■ Problem ■
Start at the line with "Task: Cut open" in the records below, stop at the line with "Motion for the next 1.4", and return every line in that span exactly, the two end lines included.

■ Data in this exercise ■
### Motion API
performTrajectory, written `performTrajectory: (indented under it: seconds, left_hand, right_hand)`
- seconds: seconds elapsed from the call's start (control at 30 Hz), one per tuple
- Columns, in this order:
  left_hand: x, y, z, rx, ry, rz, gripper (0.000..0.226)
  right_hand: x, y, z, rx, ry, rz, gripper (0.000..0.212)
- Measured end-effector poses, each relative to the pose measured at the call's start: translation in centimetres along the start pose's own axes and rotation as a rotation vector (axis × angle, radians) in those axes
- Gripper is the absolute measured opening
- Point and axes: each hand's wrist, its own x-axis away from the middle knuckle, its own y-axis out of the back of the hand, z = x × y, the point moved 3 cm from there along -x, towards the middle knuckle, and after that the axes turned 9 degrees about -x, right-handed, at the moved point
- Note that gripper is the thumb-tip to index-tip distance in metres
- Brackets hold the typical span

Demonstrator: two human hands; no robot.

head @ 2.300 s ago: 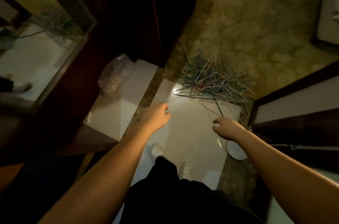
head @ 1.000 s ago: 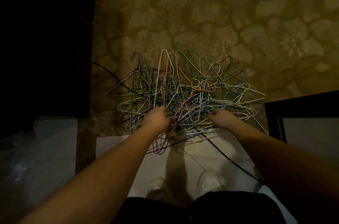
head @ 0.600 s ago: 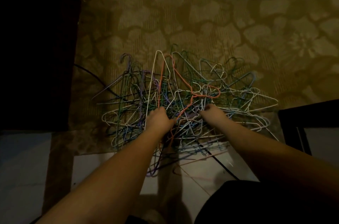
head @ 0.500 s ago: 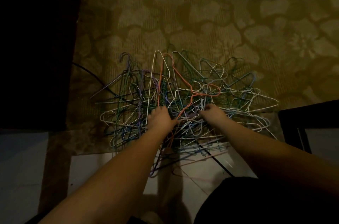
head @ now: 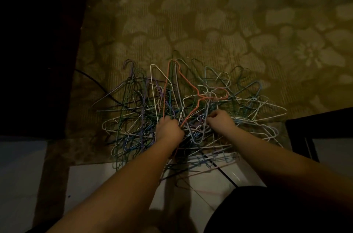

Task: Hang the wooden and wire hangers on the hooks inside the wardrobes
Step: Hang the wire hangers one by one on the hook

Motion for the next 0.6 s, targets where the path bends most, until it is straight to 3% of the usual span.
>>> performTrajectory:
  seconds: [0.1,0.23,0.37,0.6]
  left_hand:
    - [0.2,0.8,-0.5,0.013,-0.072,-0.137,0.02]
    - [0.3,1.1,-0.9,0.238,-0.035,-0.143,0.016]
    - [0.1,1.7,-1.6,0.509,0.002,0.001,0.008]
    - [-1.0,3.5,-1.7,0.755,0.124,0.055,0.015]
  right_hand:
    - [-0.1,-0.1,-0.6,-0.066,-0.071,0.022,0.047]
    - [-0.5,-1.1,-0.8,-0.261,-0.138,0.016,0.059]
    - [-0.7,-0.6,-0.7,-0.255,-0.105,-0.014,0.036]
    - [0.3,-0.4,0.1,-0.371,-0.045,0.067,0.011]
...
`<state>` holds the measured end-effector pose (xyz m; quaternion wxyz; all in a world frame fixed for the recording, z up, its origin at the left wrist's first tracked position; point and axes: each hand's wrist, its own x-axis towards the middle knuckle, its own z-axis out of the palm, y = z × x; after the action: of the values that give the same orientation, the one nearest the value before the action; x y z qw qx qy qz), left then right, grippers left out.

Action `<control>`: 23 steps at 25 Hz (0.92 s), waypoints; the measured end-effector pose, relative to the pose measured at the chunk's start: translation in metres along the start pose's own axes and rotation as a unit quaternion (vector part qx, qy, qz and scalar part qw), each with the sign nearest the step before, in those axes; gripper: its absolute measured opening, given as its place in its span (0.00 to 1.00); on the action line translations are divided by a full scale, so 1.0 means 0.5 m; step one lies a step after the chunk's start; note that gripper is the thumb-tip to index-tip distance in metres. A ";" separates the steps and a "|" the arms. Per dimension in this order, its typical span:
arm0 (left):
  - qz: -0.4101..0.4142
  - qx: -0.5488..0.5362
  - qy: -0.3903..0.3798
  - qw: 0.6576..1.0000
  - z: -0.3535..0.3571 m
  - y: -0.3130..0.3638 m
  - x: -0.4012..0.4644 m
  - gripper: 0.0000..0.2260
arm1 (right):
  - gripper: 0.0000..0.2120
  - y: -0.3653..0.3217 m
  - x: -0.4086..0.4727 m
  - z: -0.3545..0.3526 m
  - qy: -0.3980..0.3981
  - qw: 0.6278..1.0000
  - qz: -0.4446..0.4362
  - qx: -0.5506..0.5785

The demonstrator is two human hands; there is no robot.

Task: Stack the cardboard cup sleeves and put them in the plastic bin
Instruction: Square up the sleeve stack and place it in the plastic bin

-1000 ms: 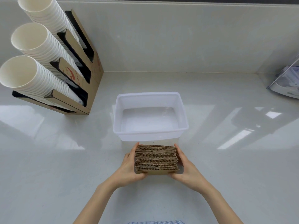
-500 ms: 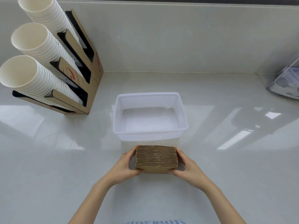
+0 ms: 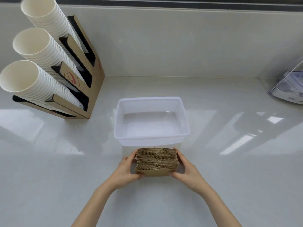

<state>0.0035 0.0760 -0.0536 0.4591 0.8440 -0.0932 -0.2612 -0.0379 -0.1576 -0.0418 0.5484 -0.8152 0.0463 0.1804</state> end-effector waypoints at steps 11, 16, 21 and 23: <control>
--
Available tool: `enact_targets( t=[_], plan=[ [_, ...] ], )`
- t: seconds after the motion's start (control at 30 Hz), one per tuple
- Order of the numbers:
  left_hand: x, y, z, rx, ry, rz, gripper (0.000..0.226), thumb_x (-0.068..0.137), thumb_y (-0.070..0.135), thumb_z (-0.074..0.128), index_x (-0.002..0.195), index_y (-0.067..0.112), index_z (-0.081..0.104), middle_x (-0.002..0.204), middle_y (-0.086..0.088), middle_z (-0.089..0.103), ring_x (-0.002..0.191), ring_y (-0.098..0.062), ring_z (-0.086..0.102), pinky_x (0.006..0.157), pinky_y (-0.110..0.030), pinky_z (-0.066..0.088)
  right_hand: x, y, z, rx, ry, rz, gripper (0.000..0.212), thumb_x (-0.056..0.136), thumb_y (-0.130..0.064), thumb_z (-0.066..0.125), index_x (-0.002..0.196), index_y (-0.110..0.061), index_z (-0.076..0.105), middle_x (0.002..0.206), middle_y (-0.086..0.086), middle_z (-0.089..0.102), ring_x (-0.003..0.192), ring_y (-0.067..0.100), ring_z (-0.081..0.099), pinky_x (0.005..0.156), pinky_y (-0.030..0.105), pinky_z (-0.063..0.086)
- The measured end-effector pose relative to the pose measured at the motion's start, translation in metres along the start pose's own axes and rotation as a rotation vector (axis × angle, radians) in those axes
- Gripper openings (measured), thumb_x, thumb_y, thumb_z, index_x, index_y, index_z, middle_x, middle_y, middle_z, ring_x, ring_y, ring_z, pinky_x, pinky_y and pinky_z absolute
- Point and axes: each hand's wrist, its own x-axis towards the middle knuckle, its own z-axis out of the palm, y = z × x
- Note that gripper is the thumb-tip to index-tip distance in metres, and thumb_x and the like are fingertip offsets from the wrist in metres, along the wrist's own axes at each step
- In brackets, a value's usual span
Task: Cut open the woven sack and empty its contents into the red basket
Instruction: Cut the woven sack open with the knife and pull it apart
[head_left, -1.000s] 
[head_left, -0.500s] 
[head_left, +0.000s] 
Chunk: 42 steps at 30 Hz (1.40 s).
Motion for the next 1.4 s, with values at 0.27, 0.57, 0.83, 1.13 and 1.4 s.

■ Completed exercise ■
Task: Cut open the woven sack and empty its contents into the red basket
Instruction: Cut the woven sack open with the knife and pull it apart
[head_left, -1.000s] 
[head_left, -0.500s] 
[head_left, +0.000s] 
Chunk: 42 steps at 30 Hz (1.40 s).
Motion for the next 1.4 s, with values at 0.27, 0.57, 0.83, 1.13 and 1.4 s.

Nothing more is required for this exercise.